Protecting unstructured mental time isn't nostalgia. It's preserving the conditions under which the DMN does its associative work. Deliberately leaving the phone behind during walks, letting attention wander during low-demand tasks, and tolerating the discomfort of an unfilled pause are inputs to the creative process, not escapes from it.

Practical Protocol for Creative Daydreaming

Load the problem first. Work deliberately on the problem until you hit resistance — not for five minutes, but long enough to activate the relevant concepts in memory. The incubation effect requires prior engagement. Without it, daydreaming is just daydreaming.

Choose a low-demand activity. The Baird et al. study used an undemanding vigilance task. More practical equivalents: walking a familiar route, doing dishes, folding laundry, showering. The task should require just enough attention to prevent you from trying to deliberately solve the problem, but not so much that it suppresses DMN activity.

Protect the transition. The moments after a low-demand activity — when the mind comes back to the problem — are when insight tends to surface. Don't immediately fill them with input. Keep something nearby to capture what arrives.

Schedule it like work. Most productive creative processes include structured ideation (deliberate search) and incubation (daydreaming).

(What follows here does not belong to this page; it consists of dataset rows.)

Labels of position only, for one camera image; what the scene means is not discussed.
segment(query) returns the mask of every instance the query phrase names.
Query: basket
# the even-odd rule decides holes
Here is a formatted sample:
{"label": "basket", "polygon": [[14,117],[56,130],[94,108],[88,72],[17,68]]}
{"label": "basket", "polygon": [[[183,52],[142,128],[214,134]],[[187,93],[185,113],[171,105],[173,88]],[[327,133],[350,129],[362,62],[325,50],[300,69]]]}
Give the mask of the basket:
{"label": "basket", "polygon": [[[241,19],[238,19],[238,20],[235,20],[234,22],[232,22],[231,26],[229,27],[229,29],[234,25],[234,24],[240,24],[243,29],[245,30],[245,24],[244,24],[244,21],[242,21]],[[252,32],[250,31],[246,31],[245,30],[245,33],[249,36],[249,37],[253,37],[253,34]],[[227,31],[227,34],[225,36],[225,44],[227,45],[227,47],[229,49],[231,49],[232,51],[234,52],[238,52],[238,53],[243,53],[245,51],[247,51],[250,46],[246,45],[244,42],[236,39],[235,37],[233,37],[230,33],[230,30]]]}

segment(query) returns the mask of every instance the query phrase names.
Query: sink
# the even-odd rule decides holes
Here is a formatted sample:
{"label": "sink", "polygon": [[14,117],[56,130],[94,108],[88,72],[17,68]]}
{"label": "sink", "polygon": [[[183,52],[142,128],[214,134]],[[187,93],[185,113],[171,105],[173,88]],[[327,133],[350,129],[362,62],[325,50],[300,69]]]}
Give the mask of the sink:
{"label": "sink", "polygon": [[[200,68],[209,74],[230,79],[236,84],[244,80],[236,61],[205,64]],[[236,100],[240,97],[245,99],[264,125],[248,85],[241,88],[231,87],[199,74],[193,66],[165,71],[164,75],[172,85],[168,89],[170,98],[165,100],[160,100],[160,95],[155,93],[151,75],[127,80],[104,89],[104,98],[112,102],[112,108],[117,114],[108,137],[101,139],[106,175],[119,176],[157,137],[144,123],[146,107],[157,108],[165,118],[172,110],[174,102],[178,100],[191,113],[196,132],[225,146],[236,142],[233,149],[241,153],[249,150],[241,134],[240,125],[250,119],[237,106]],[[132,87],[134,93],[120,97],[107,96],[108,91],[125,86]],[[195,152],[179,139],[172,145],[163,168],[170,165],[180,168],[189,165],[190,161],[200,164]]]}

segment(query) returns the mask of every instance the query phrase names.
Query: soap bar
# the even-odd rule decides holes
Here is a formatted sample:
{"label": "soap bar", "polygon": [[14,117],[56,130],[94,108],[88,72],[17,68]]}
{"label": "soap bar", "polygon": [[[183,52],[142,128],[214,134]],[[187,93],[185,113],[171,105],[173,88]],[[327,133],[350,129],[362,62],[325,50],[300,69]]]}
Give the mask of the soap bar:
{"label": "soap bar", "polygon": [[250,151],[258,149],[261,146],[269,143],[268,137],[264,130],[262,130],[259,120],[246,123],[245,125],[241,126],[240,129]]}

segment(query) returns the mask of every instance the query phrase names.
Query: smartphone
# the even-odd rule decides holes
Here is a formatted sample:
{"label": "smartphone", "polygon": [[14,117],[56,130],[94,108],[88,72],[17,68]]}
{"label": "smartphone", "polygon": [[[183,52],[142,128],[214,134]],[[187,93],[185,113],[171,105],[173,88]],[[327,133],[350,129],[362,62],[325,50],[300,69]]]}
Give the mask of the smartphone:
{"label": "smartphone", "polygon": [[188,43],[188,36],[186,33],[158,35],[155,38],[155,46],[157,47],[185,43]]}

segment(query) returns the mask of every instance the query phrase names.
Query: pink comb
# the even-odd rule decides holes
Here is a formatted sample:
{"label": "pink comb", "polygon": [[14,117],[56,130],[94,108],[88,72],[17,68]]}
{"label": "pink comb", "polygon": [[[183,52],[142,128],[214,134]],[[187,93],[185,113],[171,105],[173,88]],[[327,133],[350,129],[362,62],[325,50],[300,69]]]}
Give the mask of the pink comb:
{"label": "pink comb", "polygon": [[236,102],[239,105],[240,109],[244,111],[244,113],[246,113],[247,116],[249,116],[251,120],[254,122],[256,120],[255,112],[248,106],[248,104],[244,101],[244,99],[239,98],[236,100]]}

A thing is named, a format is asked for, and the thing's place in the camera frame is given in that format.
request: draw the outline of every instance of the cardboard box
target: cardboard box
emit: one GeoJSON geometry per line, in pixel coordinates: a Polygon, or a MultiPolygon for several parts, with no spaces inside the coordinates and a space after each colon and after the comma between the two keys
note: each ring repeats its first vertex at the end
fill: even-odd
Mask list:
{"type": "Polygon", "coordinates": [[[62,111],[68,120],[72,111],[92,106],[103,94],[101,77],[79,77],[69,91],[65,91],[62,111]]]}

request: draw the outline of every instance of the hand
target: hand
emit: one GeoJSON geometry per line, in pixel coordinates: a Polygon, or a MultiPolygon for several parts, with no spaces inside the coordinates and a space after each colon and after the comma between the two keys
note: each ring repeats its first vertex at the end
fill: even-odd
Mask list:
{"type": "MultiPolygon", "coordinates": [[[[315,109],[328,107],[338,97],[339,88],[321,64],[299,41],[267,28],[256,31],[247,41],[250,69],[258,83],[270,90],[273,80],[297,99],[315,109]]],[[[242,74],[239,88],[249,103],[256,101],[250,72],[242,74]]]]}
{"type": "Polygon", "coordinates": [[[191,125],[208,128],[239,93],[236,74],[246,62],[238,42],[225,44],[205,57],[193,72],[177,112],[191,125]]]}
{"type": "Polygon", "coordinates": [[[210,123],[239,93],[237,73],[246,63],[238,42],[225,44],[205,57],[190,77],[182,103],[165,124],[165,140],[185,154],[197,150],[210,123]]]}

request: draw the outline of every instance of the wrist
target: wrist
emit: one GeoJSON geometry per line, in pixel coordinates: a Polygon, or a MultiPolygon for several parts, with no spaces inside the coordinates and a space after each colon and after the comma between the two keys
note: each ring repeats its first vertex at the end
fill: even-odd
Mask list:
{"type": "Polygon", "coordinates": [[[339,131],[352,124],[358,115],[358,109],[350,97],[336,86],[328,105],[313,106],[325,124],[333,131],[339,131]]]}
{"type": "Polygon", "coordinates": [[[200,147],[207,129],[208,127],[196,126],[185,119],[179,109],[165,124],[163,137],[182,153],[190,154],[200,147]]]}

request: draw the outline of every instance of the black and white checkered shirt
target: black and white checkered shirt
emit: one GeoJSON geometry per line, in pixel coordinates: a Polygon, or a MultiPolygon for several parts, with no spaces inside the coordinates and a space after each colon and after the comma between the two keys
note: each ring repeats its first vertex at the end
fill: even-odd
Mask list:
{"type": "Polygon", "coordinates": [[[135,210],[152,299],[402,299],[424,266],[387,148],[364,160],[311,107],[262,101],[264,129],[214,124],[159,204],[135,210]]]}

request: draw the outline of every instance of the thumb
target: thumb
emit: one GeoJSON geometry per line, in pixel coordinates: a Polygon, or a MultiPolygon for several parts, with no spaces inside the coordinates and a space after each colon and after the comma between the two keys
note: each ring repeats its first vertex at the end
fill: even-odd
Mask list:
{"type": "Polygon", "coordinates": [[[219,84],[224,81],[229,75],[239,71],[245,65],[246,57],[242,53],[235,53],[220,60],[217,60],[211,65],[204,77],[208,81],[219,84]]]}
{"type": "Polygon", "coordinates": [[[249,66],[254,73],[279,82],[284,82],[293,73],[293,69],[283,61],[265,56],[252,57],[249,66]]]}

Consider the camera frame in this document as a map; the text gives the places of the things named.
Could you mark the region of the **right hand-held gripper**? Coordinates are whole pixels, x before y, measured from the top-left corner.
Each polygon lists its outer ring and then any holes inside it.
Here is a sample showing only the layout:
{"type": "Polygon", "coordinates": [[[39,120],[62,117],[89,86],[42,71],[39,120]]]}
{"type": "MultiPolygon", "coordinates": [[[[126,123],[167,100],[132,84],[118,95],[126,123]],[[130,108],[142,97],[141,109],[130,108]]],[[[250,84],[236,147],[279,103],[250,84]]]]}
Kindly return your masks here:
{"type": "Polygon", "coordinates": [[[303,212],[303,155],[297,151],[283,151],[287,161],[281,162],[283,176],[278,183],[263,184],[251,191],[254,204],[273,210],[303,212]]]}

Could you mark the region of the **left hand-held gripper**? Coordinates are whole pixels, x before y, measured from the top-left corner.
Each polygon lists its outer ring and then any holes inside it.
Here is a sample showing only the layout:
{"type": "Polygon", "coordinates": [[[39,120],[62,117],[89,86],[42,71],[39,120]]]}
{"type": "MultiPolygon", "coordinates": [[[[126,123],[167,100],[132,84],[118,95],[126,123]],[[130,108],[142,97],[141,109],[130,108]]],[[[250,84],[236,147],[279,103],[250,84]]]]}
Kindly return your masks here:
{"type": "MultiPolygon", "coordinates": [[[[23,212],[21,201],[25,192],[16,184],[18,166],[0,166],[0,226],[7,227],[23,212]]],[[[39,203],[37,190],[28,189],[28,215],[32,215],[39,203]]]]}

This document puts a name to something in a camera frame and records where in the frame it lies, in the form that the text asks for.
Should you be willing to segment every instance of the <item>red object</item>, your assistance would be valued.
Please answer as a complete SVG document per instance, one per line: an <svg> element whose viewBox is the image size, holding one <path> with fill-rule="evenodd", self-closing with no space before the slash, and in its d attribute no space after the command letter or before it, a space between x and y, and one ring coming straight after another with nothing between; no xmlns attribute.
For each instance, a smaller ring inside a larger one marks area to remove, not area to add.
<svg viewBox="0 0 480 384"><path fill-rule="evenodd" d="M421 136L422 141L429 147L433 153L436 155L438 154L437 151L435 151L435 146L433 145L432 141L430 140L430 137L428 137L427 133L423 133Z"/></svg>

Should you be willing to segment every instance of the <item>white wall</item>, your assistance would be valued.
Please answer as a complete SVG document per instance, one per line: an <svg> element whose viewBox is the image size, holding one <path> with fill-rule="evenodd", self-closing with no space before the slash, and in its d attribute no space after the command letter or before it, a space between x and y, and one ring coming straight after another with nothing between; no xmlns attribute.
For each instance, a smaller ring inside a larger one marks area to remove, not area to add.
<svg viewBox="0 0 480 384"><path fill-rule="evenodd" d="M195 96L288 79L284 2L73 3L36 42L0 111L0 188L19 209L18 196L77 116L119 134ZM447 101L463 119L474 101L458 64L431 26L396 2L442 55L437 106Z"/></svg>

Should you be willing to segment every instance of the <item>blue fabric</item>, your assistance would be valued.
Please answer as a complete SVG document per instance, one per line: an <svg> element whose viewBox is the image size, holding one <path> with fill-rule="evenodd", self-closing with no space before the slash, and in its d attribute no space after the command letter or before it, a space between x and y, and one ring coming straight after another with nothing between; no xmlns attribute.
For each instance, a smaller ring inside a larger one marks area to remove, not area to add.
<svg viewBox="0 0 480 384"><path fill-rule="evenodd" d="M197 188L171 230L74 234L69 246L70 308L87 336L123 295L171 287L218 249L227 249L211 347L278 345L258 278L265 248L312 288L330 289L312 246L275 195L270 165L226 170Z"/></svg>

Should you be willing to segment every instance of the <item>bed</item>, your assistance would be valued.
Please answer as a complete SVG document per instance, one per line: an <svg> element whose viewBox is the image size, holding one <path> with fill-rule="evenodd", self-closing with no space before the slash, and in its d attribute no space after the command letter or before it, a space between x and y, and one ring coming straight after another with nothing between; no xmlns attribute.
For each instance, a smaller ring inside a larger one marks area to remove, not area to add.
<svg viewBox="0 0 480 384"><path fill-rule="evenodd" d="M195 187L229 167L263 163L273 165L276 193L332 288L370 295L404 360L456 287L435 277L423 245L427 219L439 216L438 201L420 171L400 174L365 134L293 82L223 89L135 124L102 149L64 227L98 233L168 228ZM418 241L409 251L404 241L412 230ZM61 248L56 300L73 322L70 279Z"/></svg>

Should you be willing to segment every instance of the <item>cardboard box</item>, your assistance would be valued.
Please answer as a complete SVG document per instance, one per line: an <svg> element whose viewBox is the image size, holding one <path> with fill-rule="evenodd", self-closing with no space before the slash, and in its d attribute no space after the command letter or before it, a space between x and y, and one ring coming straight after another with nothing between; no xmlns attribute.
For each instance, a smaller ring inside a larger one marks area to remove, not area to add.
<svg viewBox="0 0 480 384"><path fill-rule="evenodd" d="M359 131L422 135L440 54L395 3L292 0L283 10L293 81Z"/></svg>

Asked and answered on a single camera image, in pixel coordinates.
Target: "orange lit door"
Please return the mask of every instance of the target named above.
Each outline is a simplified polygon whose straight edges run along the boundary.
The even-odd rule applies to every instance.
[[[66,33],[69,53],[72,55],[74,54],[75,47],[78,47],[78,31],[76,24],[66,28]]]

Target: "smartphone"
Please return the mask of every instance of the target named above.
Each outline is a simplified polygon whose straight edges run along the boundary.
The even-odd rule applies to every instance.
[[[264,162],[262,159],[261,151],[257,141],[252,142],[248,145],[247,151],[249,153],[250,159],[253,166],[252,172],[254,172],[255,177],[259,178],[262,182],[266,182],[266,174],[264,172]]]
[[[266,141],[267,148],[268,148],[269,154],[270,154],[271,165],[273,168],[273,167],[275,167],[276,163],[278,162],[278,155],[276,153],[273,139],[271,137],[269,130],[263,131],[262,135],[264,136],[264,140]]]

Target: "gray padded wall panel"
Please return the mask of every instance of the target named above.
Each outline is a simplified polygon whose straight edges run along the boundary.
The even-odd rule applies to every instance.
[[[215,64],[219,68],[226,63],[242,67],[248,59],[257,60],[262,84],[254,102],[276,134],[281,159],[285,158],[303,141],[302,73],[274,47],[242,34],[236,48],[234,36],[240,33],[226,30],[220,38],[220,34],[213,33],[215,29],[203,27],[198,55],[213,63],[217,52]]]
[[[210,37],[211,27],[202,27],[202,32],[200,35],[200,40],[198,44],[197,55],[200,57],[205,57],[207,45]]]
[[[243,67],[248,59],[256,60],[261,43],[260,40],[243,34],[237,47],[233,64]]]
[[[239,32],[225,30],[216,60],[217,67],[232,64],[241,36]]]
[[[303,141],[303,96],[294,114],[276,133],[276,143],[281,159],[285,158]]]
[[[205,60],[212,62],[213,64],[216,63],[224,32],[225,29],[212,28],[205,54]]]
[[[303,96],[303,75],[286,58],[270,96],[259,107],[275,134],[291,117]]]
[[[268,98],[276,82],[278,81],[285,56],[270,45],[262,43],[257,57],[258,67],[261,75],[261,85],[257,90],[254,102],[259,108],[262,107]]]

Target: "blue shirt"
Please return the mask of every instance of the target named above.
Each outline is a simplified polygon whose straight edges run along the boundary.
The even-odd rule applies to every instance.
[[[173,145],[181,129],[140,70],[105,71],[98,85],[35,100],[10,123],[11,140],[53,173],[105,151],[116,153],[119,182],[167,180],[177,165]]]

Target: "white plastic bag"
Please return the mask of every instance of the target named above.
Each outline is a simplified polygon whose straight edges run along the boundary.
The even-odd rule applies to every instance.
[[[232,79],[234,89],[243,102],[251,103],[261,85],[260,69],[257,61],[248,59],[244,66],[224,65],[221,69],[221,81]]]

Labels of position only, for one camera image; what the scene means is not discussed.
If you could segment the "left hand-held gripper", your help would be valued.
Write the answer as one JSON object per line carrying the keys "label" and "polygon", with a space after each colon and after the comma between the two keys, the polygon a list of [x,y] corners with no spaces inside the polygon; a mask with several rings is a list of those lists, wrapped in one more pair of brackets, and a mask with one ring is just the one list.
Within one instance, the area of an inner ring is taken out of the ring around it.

Treating daydreaming as wasted time means cutting it out under schedule pressure — exactly when it's most needed. Scheduling a 20-minute walk after a stuck brainstorming session is not procrastination.

Use divergent thinking exercises to load the problem. Structured exercises that push you to generate large numbers of ideas — even weak ones — activate a broad set of semantic associations before incubation. The wider the semantic field loaded during effort, the more connections are available for the DMN to traverse.

The Catch

Daydreaming helps creative incubation. It does not replace preparation, skill, or judgment. The Default Mode Network can only recombine what's already in memory. It cannot source novel knowledge, develop technical skill, or evaluate whether an insight is actually good.

The productive daydreamers are, almost without exception, people who have spent extensive time in deliberate preparation — loading their memory with relevant knowledge, working problems until they hit limits, developing the expertise needed to recognize when a recombination is interesting. Albert Einstein reportedly arrived at the thought experiment that led to special relativity while daydreaming on a tram. What made the daydream productive was ten years of intense preparation in physics that preceded it.

The research doesn't suggest relaxing more. It suggests alternating more deliberately between focused effort and unstructured recovery — and protecting both phases from interference. The wandering mind produces better ideas when it has something worth wandering around in.